Job 3: Brand impersonation monitoring. Run this against typo-squat domains (your-brand-name.io, your-brand.support, etc.). If they have any sub-domains with valid certs, someone is operating a service under your brand name on a domain you don't control. The list of sub-domains tells you what they are pretending to be — login pages, support portals, account portals. Common starting point for a UDRP or trademark complaint.
Job 4: Bug-bounty scope expansion. Programs that explicitly include "*.example.com" in scope are inviting you to test every sub-domain. CT-log enumeration is the standard first step of any program's recon. The list this tool produces is exactly what every bug-bounty hunter uses on their first day on a new program.
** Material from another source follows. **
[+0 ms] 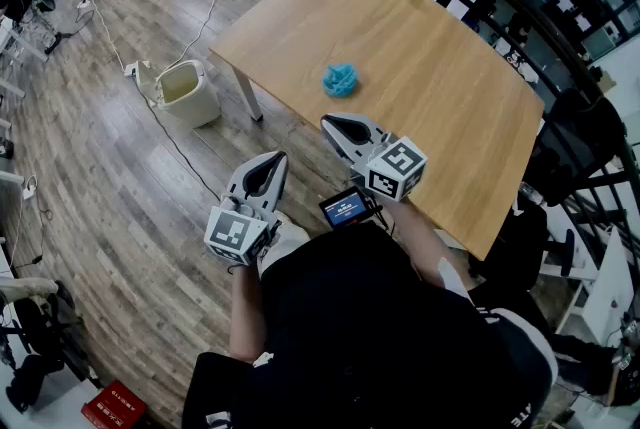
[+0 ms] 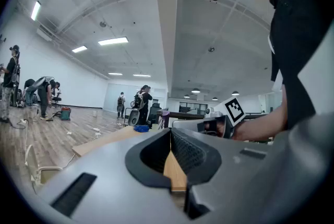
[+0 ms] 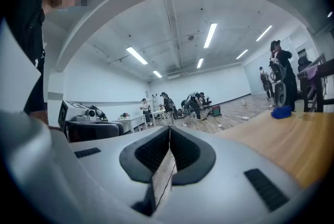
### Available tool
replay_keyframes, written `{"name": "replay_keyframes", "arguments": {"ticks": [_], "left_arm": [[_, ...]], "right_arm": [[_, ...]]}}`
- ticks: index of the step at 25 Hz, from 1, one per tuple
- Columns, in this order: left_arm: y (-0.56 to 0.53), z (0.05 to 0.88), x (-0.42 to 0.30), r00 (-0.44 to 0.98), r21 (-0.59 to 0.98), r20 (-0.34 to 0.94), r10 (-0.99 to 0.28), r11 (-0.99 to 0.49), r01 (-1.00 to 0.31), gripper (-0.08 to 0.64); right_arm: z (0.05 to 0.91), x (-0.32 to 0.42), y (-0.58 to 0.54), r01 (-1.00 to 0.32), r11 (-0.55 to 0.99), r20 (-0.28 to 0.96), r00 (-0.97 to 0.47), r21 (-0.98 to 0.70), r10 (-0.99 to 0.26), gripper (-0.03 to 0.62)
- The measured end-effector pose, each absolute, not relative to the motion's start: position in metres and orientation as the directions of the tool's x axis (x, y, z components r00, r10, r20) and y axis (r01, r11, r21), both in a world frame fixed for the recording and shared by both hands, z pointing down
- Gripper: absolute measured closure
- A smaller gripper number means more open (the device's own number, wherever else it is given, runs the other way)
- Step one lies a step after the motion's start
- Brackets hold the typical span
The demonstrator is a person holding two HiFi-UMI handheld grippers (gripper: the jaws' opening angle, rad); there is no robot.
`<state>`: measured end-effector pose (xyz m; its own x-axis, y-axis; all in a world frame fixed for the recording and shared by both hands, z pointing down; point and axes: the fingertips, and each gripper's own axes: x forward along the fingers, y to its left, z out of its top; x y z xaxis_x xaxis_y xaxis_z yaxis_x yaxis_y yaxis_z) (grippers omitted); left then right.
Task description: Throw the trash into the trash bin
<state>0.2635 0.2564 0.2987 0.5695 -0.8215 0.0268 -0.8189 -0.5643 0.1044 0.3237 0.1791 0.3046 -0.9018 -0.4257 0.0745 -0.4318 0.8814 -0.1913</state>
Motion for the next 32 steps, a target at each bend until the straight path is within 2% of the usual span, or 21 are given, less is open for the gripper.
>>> {"name": "replay_keyframes", "arguments": {"ticks": [5, 9, 12, 18, 22, 28, 29, 31, 32], "left_arm": [[0.236, 0.303, 0.229, 0.660, 0.052, 0.033, -0.751, -0.658, -0.751, 0.552], [0.220, 0.317, 0.212, 0.657, 0.113, 0.032, -0.753, -0.651, -0.751, 0.552], [0.212, 0.326, 0.206, 0.658, 0.156, 0.045, -0.751, -0.646, -0.747, 0.552], [0.178, 0.323, 0.213, 0.710, 0.036, 0.141, -0.690, -0.713, -0.700, 0.552], [0.148, 0.334, 0.211, 0.715, 0.047, 0.194, -0.671, -0.722, -0.690, 0.552], [0.104, 0.364, 0.251, 0.783, 0.089, 0.306, -0.542, -0.802, -0.591, 0.552], [0.097, 0.374, 0.257, 0.791, 0.105, 0.326, -0.517, -0.812, -0.574, 0.552], [0.086, 0.392, 0.262, 0.809, 0.166, 0.355, -0.469, -0.820, -0.548, 0.552], [0.085, 0.401, 0.263, 0.816, 0.206, 0.368, -0.445, -0.817, -0.539, 0.552]], "right_arm": [[0.307, 0.252, 0.162, -0.408, 0.894, 0.086, -0.913, -0.188, -0.399, 0.594], [0.312, 0.230, 0.144, -0.424, 0.893, 0.113, -0.905, -0.148, -0.411, 0.594], [0.312, 0.234, 0.125, -0.454, 0.877, 0.113, -0.891, -0.159, -0.441, 0.594], [0.333, 0.245, 0.072, -0.543, 0.815, 0.158, -0.839, -0.202, -0.520, 0.594], [0.349, 0.239, 0.052, -0.545, 0.808, 0.203, -0.837, -0.224, -0.508, 0.593], [0.384, 0.302, 0.012, -0.608, 0.714, 0.260, -0.794, -0.346, -0.550, 0.590], [0.398, 0.313, 0.001, -0.633, 0.687, 0.287, -0.774, -0.358, -0.564, 0.565], [0.434, 0.329, -0.020, -0.692, 0.632, 0.369, -0.721, -0.349, -0.586, 0.386], [0.454, 0.335, -0.028, -0.719, 0.611, 0.415, -0.693, -0.332, -0.589, 0.361]]}}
It is also what they then feed into automated scanners to find the unloved corners of the surface area.
Six questions users ask.
How does CT-log enumeration work?
Every publicly-trusted SSL certificate issued since Chrome enforced Certificate Transparency in 2018 has been logged in append-only public ledgers. crt.sh aggregates all of them. When we query crt.sh for %.example.com, we get back every cert ever issued for any sub-domain of example.com — typically thousands of entries for an active organization. We de-duplicate the SAN lists and surface the unique hostname list. This is passive recon: no traffic touches the target's servers, only the public CT log aggregator.
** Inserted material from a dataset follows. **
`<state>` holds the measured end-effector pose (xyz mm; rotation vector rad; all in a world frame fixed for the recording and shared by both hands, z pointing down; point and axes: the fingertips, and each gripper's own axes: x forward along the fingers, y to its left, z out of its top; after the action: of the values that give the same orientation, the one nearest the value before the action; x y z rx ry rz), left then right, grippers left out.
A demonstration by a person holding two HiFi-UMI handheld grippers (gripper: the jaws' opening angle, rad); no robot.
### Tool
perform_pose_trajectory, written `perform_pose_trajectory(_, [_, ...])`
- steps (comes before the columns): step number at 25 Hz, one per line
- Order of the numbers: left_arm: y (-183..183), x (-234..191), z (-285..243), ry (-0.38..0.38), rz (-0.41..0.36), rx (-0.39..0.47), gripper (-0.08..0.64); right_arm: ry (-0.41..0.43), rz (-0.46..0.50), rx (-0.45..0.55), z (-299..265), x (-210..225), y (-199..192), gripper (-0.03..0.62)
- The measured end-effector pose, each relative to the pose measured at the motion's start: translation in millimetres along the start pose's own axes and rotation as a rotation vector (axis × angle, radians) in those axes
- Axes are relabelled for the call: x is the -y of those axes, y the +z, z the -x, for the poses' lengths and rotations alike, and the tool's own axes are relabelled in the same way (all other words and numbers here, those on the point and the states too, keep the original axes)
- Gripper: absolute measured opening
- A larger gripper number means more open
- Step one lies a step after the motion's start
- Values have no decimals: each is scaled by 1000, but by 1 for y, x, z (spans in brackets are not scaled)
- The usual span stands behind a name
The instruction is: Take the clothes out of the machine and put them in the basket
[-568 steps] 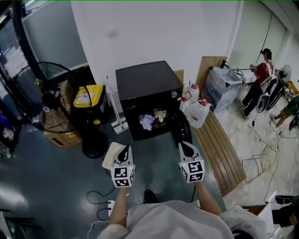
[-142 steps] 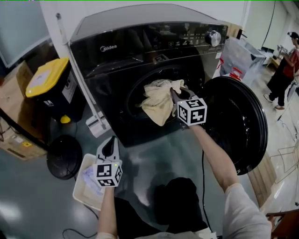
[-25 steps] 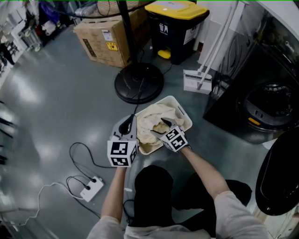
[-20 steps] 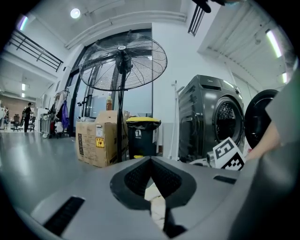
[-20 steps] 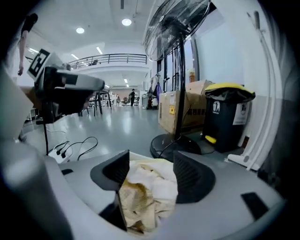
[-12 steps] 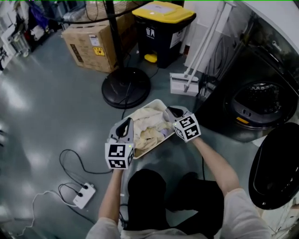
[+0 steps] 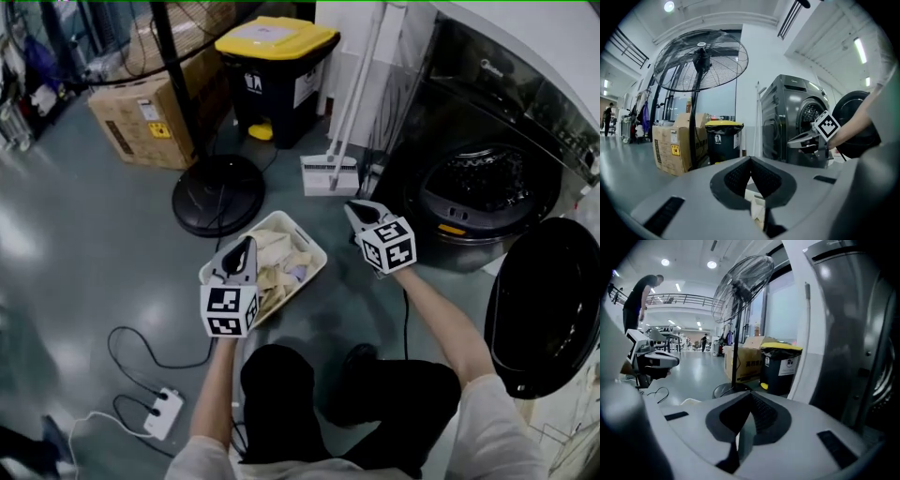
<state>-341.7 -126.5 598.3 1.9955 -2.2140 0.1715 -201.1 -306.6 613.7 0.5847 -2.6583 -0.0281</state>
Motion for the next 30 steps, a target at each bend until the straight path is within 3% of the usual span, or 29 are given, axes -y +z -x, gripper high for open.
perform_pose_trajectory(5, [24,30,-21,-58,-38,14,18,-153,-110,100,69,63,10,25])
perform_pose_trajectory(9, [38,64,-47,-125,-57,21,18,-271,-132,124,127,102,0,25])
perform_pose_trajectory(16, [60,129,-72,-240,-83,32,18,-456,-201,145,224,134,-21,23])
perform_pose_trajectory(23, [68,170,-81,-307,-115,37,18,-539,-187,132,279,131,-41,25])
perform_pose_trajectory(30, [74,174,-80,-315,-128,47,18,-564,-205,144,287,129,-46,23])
Why use CT logs vs DNS brute force?
DNS brute force enumerates by guessing wordlists (api.example.com, admin.example.com, dev.example.com, …) and sending DNS queries until one resolves. It is loud (many packets at the DNS resolver, sometimes the target), slow (thousands of guesses), and misses anything not in the wordlist. CT-log enumeration is silent, fast, and finds every sub-domain that's ever been issued a public cert — including weird names you would never guess. The catch: it only finds sub-domains that have had a cert. Internal-only or never-cert'd hosts won't appear.
Is this legal?
Yes. CT logs are public by design — Google's CT framework was created precisely so anyone can audit cert issuance. Querying crt.sh is no different from running a Google search. The data is public, the protocol is public, and the use case (security audit, asset inventory, M&A diligence) is legitimate. The same data is used by every major bug-bounty program for asset discovery. We do not advise running this against organizations you have no business relationship with for purposes beyond research.
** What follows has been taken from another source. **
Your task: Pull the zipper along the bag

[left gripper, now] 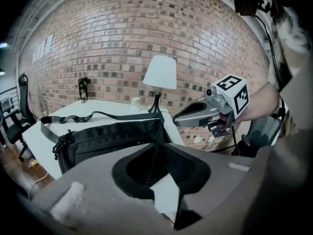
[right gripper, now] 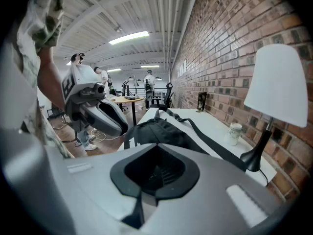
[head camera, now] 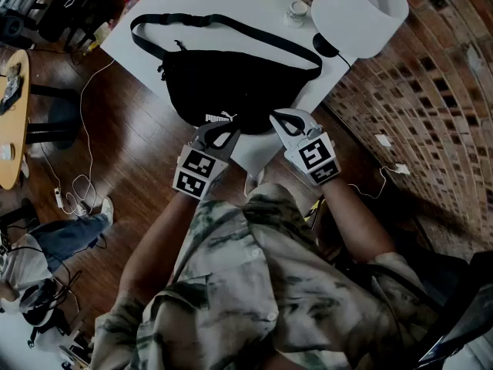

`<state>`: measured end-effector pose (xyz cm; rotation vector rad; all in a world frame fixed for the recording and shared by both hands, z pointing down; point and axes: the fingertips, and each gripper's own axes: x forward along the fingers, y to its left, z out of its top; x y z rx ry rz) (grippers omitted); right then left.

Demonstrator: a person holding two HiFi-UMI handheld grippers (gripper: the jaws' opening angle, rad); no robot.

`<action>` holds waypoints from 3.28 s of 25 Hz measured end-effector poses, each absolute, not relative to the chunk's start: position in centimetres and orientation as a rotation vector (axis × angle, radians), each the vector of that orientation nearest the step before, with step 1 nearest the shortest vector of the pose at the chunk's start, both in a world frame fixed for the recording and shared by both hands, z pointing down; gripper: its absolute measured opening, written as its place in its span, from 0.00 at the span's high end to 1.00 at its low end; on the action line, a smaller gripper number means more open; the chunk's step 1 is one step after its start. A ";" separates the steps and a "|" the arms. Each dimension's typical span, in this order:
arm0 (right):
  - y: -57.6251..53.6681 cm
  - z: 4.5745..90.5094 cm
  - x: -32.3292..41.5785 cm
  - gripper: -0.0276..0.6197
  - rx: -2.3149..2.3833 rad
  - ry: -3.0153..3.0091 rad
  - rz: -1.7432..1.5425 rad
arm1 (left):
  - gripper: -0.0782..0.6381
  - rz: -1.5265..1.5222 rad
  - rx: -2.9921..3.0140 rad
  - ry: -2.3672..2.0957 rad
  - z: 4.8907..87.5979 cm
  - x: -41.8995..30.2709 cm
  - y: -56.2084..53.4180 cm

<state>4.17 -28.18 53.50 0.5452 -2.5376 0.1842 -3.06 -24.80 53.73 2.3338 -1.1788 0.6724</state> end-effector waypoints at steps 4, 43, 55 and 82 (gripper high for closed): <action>-31.3 55.9 3.7 0.95 0.532 -2.488 0.226 | 0.76 0.825 2.321 -1.168 56.9 -1.4 -28.5; -34.2 66.2 2.7 0.95 0.692 -2.075 0.457 | 0.85 1.036 2.371 -0.700 62.5 -8.4 -32.7; -34.7 67.3 4.1 0.95 0.804 -1.993 0.495 | 0.85 0.971 2.352 -0.709 62.6 -16.4 -33.5; -33.5 63.4 3.9 0.86 1.072 -2.085 0.460 | 0.78 0.738 2.355 -1.025 62.2 -22.7 -33.3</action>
Why are some sub-domains weird-looking strings?
Two patterns: (1) auto-generated previews from CI/CD platforms — Vercel preview URLs like git-branch-name-team.vercel.app, Netlify deploy previews, GitHub Pages branch deploys; (2) wildcard expansion artefacts where the cert is *.example.com and crt.sh has indexed the wildcard literally. The filter input above the list lets you search-narrow to the meaningful names. Numeric / hex sub-strings are usually safe to ignore — they are CI ephemera, not real services.
What's the use case for asset discovery?
Three main jobs: (1) attack-surface audit — find sub-domains your security team didn't know about so you can triage their patching status; (2) M&A due diligence — see the full sub-domain footprint of a target before signing; (3) brand monitoring — find sub-domains using your brand name registered by impersonators (typo-squat domains often issue Let's Encrypt certs that show up in CT logs). For attack-surface continuous monitoring, pair with a service like Detectify or Censys; this tool is for the on-demand audit.
Does this tool log my queries?
No. The query is sent only from your browser to crt.sh. Nothing is logged on Digital Heroes servers. crt.sh is operated by Sectigo and follows their published privacy practices. There is no signup, no email field, and no analytics beacon that includes your query.